Em 1969, uma exposição no Museu de Arte Moderna (MAM) do Rio de Janeiro mostrou ao público 200 desenhos de Tarsila do Amaral (1886-1973). Algum tempo depois, essas preciosidades acabariam no armário de um colecionador, tão ciumento que não deixava nem a mulher manuseá-las e se recusou a permitir que as mesmas passassem a constar do catálogo raisonné da artista.
São obras incríveis que abrangem várias fases de Tarsila, das décadas de 1910 a 1940. Quando, em 2018, um marchand amigo meu disse que contava com a coleção em sua galeria, fui lá conferir pessoalmente. Na época, eu não me via aberto a novas aquisições, considerava meu acervo já completo.
Os desenhos estavam em uma pasta, montados exatamente da mesma forma como foram apresentados na exposição do fim dos anos 1960. Juntos e intactos. Fiquei surpreso com a qualidade do conjunto. Empolguei-me com a possibilidade de comprá-los. Mas, como negociador, era preciso manter a frieza e não externar os sentimentos.
Conversei com a historiadora e crítica de arte Aracy Amaral, que tinha sido a curadora daquela exposição do MAM do Rio. Aconselhei-me também com a curadora Regina Teixeira de Barros. Ambas enfatizaram que seria importantíssimo para o FAMA (Fábrica de Arte Marcos Amaro), ter esse conjunto — o caráter singular e fundamental de tais desenhos dentro da produção da artista é inestimável.
E não estamos falando de qualquer artista. Autora de algumas das obras mais importantes da história da arte brasileira, Tarsila do Amaral foi uma das principais pintoras da primeira metade do século 20. Com uma obra revolucionária, contagiante e universal, ela representa vigorosamente o Brasil no mundo. Sua genialidade pode ser comparada a da mexicana Frida Kahlo (1907-1954) e a da americana Georgia O’Keeffe (1887-1986).
Mas havia um porém: o estado de conservação não era dos melhores. O antigo proprietário tinha deixado o material intocado, é verdade — mas dentro de um armário, sem as condições ideais de armazenamento. Além de comprar as obras, necessitaria planejar um investimento para recuperá-las.

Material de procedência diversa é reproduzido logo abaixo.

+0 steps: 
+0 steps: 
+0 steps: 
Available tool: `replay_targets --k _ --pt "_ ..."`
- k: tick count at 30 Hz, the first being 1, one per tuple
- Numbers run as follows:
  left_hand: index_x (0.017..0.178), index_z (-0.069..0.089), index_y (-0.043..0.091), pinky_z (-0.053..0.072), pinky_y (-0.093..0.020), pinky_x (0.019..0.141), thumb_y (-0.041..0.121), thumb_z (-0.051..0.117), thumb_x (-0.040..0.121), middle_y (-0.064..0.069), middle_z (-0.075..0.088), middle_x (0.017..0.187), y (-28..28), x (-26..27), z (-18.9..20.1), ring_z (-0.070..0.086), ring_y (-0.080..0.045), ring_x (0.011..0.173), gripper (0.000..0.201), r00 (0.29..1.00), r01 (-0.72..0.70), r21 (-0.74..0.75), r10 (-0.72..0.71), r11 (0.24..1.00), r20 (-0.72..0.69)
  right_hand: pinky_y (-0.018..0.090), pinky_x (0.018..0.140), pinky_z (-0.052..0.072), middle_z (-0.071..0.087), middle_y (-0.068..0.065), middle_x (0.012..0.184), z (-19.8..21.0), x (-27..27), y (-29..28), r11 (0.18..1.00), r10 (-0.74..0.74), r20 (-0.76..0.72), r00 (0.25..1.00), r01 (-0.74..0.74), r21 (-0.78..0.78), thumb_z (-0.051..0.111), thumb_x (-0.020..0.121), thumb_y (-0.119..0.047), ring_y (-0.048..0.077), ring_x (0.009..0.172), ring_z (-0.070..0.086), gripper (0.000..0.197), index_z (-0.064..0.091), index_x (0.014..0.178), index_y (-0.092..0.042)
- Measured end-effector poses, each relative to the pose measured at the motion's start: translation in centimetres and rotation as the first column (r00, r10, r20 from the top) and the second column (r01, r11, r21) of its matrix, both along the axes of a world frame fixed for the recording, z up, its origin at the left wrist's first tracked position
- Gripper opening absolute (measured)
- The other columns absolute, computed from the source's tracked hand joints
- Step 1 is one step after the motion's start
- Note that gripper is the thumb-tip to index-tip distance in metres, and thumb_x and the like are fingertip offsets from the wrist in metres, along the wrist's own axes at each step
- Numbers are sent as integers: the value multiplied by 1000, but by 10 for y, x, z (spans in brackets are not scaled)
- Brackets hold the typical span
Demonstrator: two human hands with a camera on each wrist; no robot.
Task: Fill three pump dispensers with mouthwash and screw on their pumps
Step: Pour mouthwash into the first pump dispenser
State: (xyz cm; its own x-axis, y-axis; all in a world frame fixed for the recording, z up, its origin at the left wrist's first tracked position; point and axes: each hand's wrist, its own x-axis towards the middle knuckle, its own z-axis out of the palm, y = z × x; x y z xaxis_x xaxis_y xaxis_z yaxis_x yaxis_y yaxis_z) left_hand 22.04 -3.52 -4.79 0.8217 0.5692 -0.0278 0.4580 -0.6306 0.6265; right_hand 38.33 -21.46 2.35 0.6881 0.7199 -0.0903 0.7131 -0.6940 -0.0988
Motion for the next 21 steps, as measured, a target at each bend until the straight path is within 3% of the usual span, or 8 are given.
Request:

Decidido, comecei a negociação. Não foi fácil. No meio do processo, o Museum of Modern Art (MoMA) de Nova York pagou 20 milhões de dólares por uma tela de Tarsila, inflacionando os preços de toda a produção da artista. Houve reajuste no valor pedido pelos desenhos, é claro. Mas eu já sentia que precisava ter essa coleção.
Dois anos depois, finalmente, voltei para casa com os desenhos. A satisfação era enorme mas nem houve tempo para celebrar: a prioridade passou a ser o plano de restauro da coleção. Convidei Aracy e Regina e, sob a supervisão delas, contratamos três restauradores para a empreitada.
Reuníamo-nos em minha casa. E nos debruçávamos por horas e horas sobre cada imagem, analisando minuciosamente o que precisava ser feito. Então cada restaurador levava para seu ateliê um lote de cerca de 30 desenhos, a fim de realizar o trabalho. Confiava plenamente neles, mas confesso que ficava aflito com essas idas e vindas: o conjunto ainda nem sequer contava com seguro.
No entanto, eu não me sentia plenamente satisfeito. Resolvi então comprar outros três desenhos de Tarsila, dois abrangendo sua fase antropofágica e outro de uma viagem que ela havia feito à União Soviética. Acreditava que esses momentos importantes de sua vida não estavam devidamente representados na coleção.
Depois de 50 anos longe do público, agora todos esses desenhos podem ser conferidos em exposição no FAMA Museu. Pessoalmente, não escondo o entusiasmo e a alegria de tê-los como parte do acervo de minha instituição. Sem sombra de dúvidas, o conjunto é um destaque importantíssimo — seja pela diversidade cronológica, temática e conceitual, seja pela grandeza de Tarsila do Amaral.
*Marcos Amaro é artista plástico, colecionador e empresário. Ele também é presidente do FAMA Museu e Campo e membro dos conselhos do MAM e do MASP.